Under Armando Simon’s points of error nine and ten, he contends that the trial court abused its discretion in denying his motion to sever, claiming that his defense was so antagonistic and prejudicial to Angela Simon’s defense that a severance should have been granted. Particularly, he complains that “as the evidence developed,” Angela Simon felt it necessary to take the stand and produce her diary, which had been excluded by the court in a pretrial suppression hearing. He argues that because the hearsay statements recorded in her diary tended to incriminate him, this made his wife a witness against him. He asserts that the trial court was aware, before the trial even started, that the diary might be an issue in the case and that the parties had asked to be tried separately, both before and during trial.

Angela Simon’s points of error two, seven, eight, and sixteen similarly contend that the trial court abused its discretion in overruling her motion to sever, arguing that certain evidence admissible against her husband Armando, particularly photographs of her husband and nude women, made their defenses antagonistic to one another.

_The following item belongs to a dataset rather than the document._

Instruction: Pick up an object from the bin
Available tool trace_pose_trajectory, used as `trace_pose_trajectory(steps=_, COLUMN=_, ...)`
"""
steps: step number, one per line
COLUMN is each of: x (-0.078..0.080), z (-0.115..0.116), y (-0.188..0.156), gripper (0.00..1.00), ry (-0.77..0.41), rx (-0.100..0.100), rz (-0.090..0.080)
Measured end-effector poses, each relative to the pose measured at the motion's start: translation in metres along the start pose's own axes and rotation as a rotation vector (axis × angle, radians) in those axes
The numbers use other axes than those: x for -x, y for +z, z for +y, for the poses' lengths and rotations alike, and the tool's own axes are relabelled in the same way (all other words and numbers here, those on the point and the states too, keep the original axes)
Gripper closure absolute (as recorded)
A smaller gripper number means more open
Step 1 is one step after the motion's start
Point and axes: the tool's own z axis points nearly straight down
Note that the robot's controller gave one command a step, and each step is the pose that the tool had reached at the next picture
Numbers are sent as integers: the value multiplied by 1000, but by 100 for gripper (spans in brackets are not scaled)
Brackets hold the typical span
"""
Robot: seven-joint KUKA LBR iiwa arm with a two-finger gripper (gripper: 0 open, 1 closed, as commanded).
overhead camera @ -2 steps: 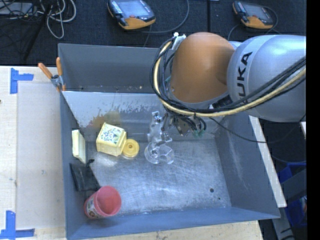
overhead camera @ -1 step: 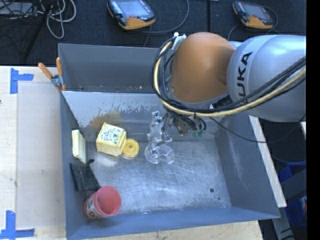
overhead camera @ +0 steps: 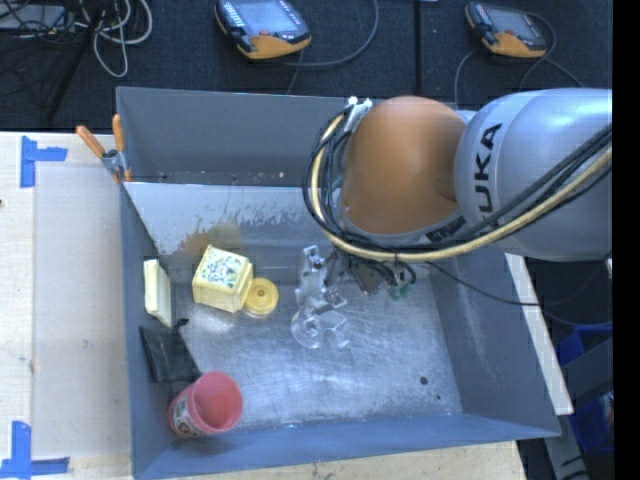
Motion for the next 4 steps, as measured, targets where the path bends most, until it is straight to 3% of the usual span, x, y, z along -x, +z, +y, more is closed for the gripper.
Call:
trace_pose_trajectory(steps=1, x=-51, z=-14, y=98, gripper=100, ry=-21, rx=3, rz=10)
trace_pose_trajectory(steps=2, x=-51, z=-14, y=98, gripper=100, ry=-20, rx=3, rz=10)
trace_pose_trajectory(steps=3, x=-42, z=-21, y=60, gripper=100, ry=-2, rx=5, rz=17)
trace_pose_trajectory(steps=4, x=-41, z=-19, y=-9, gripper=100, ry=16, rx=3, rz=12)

Both of the appellants’ motions for severance are contained in the transcript. But neither the transcript nor the statement of facts contain any record of a pre-trial hearing on either motion. Thus, the appellants have not met their burden under article 36.09 of showing that their motions to sever were timely presented to the trial court and that evidence was introduced thereon. *322See Foster v. State, 652 S.W.2d 474, 477 (Tex.App.—Houston [1st Dist.] 1983), aff'd, 693 S.W.2d 412 (Tex.1985).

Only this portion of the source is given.